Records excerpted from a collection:
_ _ _

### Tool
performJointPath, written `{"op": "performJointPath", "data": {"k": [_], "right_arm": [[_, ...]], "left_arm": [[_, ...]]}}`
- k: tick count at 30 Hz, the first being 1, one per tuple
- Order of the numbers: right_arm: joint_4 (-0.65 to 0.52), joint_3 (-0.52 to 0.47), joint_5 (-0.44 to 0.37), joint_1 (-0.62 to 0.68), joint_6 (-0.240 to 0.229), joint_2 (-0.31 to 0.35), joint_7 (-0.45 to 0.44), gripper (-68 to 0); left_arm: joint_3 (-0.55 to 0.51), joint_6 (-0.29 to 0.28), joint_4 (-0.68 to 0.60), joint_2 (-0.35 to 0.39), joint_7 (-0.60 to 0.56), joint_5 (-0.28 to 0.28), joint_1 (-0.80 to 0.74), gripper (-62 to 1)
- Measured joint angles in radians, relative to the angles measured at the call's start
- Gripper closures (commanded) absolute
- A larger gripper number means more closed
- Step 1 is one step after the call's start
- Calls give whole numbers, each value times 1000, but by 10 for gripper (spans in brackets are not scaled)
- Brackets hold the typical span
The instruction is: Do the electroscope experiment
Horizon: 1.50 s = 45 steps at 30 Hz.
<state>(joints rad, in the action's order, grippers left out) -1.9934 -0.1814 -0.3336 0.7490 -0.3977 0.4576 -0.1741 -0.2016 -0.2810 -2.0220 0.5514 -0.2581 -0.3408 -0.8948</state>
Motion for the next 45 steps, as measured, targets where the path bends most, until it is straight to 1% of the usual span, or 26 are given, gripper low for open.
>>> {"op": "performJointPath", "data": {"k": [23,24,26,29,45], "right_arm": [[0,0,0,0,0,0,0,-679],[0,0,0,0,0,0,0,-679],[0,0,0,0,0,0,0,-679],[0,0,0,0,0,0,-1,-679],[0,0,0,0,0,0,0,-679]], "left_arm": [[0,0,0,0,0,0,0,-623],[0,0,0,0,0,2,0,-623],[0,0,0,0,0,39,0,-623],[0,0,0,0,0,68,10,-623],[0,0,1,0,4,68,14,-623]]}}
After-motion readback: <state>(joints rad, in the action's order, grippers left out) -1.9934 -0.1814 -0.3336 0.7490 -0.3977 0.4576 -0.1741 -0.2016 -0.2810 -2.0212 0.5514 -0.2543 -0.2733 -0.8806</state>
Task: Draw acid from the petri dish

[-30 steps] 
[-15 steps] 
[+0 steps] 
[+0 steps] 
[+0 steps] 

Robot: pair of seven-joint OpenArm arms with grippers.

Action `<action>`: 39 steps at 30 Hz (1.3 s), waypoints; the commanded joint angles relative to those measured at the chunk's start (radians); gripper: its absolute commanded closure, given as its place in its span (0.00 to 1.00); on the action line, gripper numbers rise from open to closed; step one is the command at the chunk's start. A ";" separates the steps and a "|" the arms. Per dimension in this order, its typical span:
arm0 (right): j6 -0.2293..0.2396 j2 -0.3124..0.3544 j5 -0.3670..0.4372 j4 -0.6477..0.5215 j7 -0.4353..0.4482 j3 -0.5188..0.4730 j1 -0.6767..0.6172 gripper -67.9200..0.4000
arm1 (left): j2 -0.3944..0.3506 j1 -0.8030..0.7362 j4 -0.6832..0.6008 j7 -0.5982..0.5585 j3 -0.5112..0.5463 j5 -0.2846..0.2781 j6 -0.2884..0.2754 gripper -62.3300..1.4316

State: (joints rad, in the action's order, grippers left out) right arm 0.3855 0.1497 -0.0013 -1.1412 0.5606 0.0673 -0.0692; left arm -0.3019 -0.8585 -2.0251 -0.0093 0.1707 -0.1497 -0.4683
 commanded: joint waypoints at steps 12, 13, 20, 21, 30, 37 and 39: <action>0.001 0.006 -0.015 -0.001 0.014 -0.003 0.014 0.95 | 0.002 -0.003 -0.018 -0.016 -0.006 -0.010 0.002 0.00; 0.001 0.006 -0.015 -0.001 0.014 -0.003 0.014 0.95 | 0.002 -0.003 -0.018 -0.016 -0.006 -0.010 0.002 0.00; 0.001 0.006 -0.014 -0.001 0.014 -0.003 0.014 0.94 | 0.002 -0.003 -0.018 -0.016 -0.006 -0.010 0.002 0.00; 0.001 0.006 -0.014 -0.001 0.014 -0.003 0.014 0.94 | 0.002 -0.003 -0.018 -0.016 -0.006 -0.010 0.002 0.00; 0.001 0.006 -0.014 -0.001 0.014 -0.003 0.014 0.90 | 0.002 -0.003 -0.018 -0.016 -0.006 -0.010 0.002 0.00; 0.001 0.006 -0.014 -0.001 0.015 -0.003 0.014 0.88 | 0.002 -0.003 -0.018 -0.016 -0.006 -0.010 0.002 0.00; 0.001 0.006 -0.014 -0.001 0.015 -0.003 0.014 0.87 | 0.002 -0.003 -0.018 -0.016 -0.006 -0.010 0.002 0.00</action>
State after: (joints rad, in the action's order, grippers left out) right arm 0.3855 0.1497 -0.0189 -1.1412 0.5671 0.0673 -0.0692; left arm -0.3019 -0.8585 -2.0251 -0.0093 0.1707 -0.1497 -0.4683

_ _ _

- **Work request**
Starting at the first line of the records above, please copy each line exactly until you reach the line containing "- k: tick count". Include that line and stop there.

- **Response for this exercise**
### Tool
performJointPath, written `{"op": "performJointPath", "data": {"k": [_], "right_arm": [[_, ...]], "left_arm": [[_, ...]]}}`
- k: tick count at 30 Hz, the first being 1, one per tuple

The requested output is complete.